## Try it
In the material below, find the line with "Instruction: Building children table" and the line with "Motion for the", then output both and every line between them exactly, omitting pictures.

## Dataset excerpt
Content starts

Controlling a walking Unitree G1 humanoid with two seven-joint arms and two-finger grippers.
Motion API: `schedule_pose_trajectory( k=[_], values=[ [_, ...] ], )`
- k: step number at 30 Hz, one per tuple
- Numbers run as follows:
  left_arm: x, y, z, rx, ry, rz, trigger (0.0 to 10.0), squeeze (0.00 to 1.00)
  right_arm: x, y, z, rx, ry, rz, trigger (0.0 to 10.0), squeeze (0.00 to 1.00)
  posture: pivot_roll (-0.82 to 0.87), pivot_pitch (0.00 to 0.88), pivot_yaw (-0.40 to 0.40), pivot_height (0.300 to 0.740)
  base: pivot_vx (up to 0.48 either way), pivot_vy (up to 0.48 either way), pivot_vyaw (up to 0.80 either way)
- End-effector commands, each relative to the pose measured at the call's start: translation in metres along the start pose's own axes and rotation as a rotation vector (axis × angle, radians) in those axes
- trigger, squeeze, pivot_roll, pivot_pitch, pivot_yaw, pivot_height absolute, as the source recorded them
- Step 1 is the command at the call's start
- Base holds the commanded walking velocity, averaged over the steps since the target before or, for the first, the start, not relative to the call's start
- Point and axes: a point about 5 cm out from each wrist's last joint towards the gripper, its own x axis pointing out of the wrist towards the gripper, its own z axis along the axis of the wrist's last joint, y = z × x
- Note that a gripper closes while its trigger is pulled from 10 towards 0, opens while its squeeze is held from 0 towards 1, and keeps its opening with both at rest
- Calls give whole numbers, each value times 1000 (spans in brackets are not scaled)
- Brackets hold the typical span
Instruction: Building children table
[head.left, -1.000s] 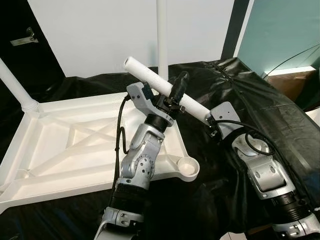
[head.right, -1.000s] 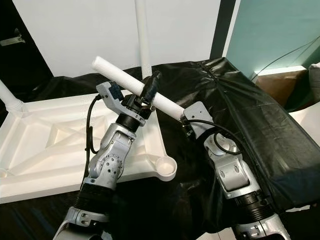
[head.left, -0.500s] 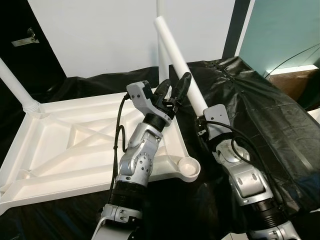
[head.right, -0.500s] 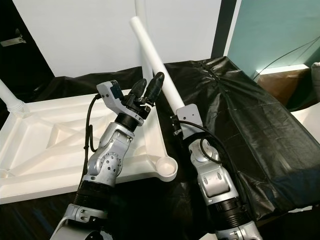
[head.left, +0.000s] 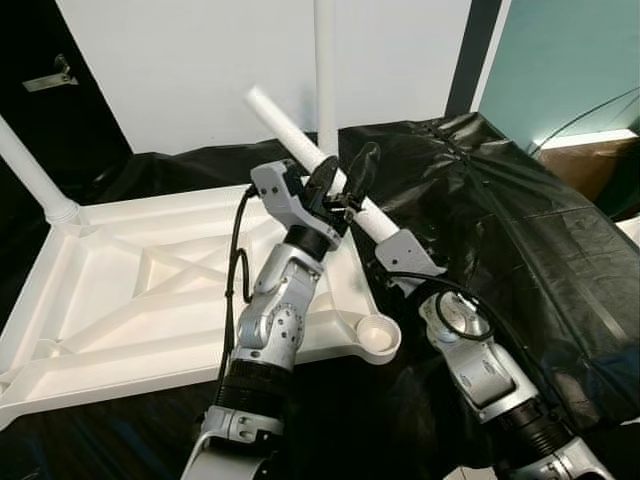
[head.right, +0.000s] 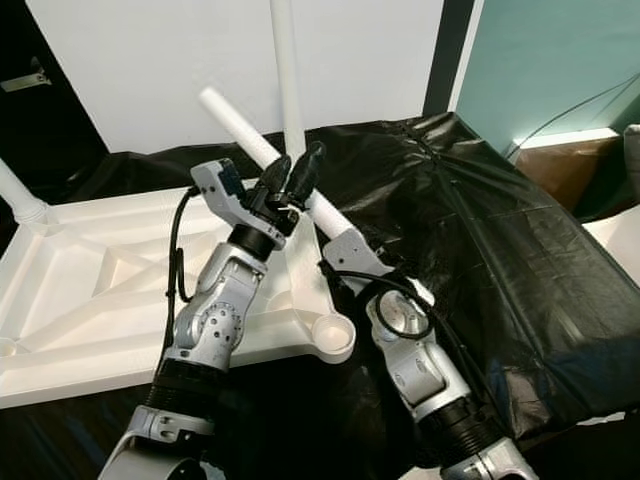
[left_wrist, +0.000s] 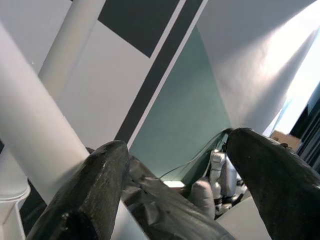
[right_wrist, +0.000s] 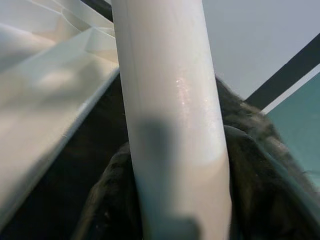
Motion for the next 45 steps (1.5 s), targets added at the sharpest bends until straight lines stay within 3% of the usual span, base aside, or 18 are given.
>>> schedule_pose_trajectory(
  k=[1,8,15,20,25,34,35,36,37,38,42,43,45],
  values=[
    [2,2,-1,25,15,-7,10000,0,0,-7,9,-33,-48,-54,0,0,-100,7,65,740,0,0,0],
    [3,6,-4,17,26,15,10000,0,-5,-16,-5,-15,31,-172,0,0,-116,4,69,740,0,0,0],
    [1,7,-6,15,36,12,10000,0,-8,-26,-1,-40,-6,-241,0,0,-123,0,66,740,0,0,0],
    [1,10,-6,12,38,23,10000,0,-10,-22,1,-66,-39,-197,0,0,-122,0,63,740,0,0,0],
    [5,8,-4,5,23,16,10000,0,-15,-7,4,-88,-84,-108,0,0,-119,1,60,740,0,0,0],
    [5,8,-3,4,22,13,10000,0,-17,-2,8,-113,-119,-85,0,0,-119,2,61,740,0,0,0],
    [5,9,-3,6,21,14,8078,0,-17,-2,9,-116,-135,-86,0,0,-120,3,62,740,0,0,0],
    [5,9,-3,6,21,14,8078,0,-17,-2,9,-116,-135,-86,0,0,-120,3,62,740,0,0,0],
    [5,10,-3,12,17,23,1882,0,-18,-2,11,-114,-149,-86,0,0,-122,3,63,740,0,0,0],
    [6,11,-3,14,13,31,0,0,-18,-2,12,-110,-156,-86,0,0,-122,3,63,740,0,0,0],
    [6,10,-2,11,1,30,0,0,-19,-2,12,-103,-156,-90,0,0,-122,2,64,740,0,0,0],
    [6,9,-1,5,-8,18,0,0,-19,-3,11,-97,-151,-95,10000,0,-121,0,65,740,0,0,0],
    [5,8,-1,1,-16,8,0,0,-19,-3,11,-92,-148,-101,10000,0,-121,0,66,740,0,0,0]
  ],
)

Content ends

## Task result
Instruction: Building children table
[head.left, -1.000s] 
[head.right, -1.000s] 
[head.left, -0.500s] 
[head.right, -0.500s] 
[head.left, +0.000s] 
[head.right, +0.000s] 
[left_wrist, +0.000s] 
[right_wrist, +0.000s] 
Motion for the next 45 steps (1.5 s), targets added at the sharpest bends until straight lines stay within 3% of the usual span, base aside, or 18 are given.

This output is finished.